══ Available data
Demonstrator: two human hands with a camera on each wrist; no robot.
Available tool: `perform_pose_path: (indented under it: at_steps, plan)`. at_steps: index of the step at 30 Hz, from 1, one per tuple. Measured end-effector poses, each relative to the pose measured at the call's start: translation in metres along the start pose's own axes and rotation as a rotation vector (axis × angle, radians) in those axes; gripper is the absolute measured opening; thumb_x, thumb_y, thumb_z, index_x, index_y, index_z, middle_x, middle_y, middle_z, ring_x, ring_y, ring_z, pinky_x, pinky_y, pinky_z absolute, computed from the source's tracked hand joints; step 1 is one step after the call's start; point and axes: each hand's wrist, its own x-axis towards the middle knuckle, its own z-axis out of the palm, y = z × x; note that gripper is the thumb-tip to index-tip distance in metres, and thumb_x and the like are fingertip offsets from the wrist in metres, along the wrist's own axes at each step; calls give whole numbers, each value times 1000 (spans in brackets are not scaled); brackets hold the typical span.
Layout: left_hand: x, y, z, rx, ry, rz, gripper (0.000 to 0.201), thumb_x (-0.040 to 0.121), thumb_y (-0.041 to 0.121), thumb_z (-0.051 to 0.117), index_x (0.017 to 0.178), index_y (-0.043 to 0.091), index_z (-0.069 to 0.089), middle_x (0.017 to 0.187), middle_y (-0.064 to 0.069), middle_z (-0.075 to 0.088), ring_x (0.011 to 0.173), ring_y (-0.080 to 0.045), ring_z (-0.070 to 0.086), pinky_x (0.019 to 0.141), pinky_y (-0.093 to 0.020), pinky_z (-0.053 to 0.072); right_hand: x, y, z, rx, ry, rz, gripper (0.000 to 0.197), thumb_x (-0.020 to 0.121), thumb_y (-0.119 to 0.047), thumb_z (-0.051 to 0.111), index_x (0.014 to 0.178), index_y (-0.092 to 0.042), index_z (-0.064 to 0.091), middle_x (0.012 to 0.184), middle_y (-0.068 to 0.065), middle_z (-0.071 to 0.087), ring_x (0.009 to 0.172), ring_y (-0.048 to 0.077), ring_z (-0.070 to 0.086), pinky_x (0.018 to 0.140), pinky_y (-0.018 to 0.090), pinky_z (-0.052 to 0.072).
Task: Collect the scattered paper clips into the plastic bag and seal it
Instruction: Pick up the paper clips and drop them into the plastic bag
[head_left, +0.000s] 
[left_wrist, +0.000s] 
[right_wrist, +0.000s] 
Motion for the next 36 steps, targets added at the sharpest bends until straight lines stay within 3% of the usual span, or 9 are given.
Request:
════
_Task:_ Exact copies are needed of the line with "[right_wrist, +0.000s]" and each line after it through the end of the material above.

_Answer to this problem:_
[right_wrist, +0.000s] 
Motion for the next 36 steps, targets added at the sharpest bends until straight lines stay within 3% of the usual span, or 9 are given.
Request:

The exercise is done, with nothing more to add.